Introduction:
This preliminary report presents a comparative assessment of six large language models (LLMs) in their ability to answer 100 self-assessment multiple-choice questions (MCQs) from the American Academy of Ophthalmology (AAO) on the topic of pediatric ophthalmology.
Methods:
We evaluated the performance of the following LLMs: mixtral-8x7b-instruct-v0.1, wizardlm-70b, Gemini-pro-dev-api, pplx-70b-online, claude2.1, and gpt-4-turbo. Our assessment focused on two key aspects. First, we measured the rate of successful answers provided by each LLM. Second, we analyzed the consistency of incorrect answers across the LLMs to determine whether certain incorrect responses were consistently chosen by all models.
Results:
Our findings indicate that Chat GPT-4 outperformed the other LLMs in answering the pediatric ophthalmology MCQs, achieving a success rate of 79%. Claude 2.1 followed closely with a success rate of 74%, while mixtral scored 63%, pplx 59%, Gemini 57%, and wizardlm 53%.

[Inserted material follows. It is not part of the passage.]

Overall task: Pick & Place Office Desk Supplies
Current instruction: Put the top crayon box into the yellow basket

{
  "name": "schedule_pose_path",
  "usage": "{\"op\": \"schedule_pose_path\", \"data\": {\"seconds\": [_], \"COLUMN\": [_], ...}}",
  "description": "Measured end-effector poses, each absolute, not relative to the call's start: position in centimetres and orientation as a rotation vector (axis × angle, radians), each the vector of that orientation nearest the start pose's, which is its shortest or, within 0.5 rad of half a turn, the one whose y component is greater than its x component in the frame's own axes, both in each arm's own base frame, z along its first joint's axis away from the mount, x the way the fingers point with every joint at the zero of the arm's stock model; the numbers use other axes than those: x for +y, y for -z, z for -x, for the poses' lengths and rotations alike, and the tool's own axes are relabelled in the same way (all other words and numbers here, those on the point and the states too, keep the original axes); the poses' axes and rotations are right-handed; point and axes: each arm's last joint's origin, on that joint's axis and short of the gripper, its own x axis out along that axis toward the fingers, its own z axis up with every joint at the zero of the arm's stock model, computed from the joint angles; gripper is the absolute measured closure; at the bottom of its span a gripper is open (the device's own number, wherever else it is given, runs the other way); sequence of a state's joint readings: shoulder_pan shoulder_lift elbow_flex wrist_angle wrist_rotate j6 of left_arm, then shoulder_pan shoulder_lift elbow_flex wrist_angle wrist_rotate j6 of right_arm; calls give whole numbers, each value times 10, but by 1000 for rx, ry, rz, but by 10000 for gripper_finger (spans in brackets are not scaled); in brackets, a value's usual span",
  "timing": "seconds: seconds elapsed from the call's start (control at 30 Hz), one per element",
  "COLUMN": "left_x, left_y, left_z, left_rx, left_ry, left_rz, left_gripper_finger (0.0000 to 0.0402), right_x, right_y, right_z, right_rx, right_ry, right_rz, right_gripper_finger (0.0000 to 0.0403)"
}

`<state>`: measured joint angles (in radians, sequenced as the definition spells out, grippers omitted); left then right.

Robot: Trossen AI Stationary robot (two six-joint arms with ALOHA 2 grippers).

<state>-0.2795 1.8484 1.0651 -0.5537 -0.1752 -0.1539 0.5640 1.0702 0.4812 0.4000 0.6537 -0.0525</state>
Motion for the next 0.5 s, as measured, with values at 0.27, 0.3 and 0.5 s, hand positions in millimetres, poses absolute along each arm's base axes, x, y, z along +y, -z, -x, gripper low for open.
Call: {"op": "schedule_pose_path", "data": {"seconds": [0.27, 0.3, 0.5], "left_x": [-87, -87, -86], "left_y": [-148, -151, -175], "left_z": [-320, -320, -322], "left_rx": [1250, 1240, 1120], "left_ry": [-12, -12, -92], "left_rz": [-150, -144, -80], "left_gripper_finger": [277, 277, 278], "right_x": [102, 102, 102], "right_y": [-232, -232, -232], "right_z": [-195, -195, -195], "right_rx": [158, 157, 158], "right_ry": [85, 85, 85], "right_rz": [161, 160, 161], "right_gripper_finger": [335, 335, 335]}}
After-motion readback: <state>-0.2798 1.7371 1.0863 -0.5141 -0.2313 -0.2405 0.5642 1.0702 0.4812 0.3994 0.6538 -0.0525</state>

Furthermore, our analysis revealed that there is a variation in the incorrect answers provided by the LLMs. Some incorrect responses were consistent across the models, suggesting potential areas of improvement in their training data or reasoning capabilities.
Conclusions:
In conclusion, this preliminary report highlights the varying performance of different large language models in answering AAO self-assessment MCQs on pediatric ophthalmology. Chat GPT-4 demonstrated the highest success rate, reinforcing its effectiveness in providing accurate answers to these questions, consistent with previous reports. Our study suggests that there is a diversity of LLMs available that can offer comparable answers, which could be beneficial for educational purposes, particularly for students studying pediatric ophthalmology.